# **Machine Learning Models Utilizing Walk-Forward Validation**

#### **Author: Zachary Wright, CFA, FRM | Last Updated: 03/03/25**

**Overview:** This is an exercise project to find a solution the data leakage problem when making predictions on test sample time-series data by ordering the samples by time.

**Planned Updates:**
- Feature engineering with volatility clustering, rolling correlations, and autoregression
- Model comparison and selection
- Model validation metrics

**Latest Changes:**
* Started project

**Libraries used:**
- Yahoo Finance
- Pandas
- Numpy
- Sci-kit Learn

---

In [None]:
import yfinance as yf
import pandas as pd
import numpy as np
from sklearn.preprocessing import StandardScaler
from sklearn.linear_model import LogisticRegression
from sklearn.metrics import accuracy_score, classification_report

#Download historical stock data for NVidia
ticker = "NVDA"
data = yf.download(ticker, start="2020-01-01", end="2024-01-01")

#Feature Engineering with closing price data
data["MA5"] = data["Close"].rolling(window=5).mean()
data["MA10"] = data["Close"].rolling(window=10).mean()
data["Momentum"] = data["Close"] - data["Close"].shift(4)
data["Daily Return"] = data["Close"].pct_change()

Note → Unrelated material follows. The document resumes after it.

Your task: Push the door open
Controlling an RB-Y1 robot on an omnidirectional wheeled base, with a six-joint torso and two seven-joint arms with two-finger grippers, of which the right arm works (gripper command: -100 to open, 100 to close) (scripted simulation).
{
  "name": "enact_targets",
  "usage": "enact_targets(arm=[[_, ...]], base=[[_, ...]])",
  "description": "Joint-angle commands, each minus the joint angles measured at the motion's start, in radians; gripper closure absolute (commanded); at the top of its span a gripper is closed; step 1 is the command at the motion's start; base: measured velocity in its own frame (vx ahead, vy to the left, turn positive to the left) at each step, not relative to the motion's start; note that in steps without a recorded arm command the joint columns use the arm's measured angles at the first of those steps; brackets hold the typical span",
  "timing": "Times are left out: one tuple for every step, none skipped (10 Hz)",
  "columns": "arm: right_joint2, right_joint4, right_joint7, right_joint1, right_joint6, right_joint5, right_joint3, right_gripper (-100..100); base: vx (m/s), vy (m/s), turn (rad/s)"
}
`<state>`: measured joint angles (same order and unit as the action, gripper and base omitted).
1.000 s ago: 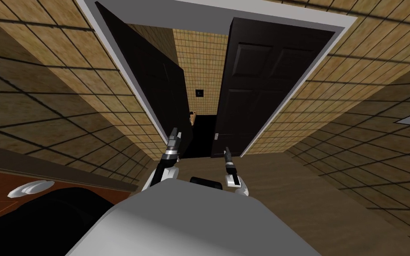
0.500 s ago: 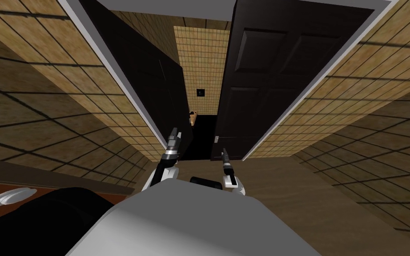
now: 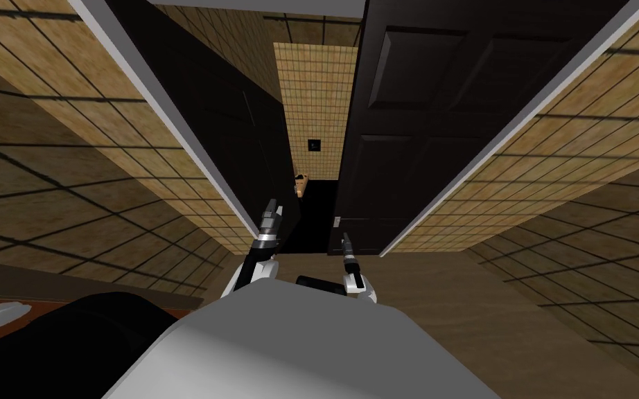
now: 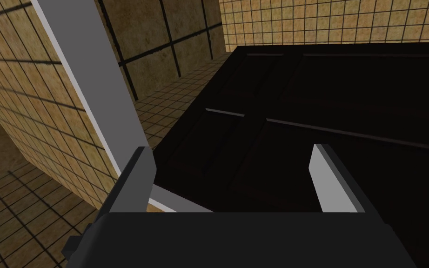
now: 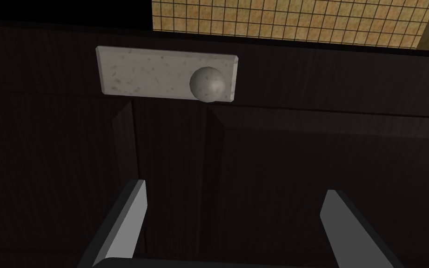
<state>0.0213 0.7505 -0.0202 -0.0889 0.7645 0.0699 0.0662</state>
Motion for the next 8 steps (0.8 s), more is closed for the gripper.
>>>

#Target Binary Variable (1 if next day's close price is higher, 0 otherwise)
data["Target"] = (data["Close"].shift(-1) > data["Close"]).astype(int)

#Drop NaN or null values
data.dropna(inplace=True)

#Define Features
features = ["MA5", "MA10", "Momentum", "Daily Return"]
X = data[features]
y = data["Target"]

#Walk-Forward Validation
split_point = int(len(data) * 0.7)  #Use 70% for training, 30% for testing (in time order)
X_train, X_test = X.iloc[:split_point], X.iloc[split_point:]
y_train, y_test = y.iloc[:split_point], y.iloc[split_point:]

#Standardize Features based on Training Data Only
scaler = StandardScaler()
X_train = scaler.fit_transform(X_train)
X_test = scaler.transform(X_test)

#Train Logistic Regression Model
model = LogisticRegression()
model.fit(X_train, y_train)

#Predictions on Future Data
y_pred = model.predict(X_test)

#Evaluation
print(f"\nAccuracy on future data: {accuracy_score(y_test, y_pred):.2f}")
print(classification_report(y_test, y_pred))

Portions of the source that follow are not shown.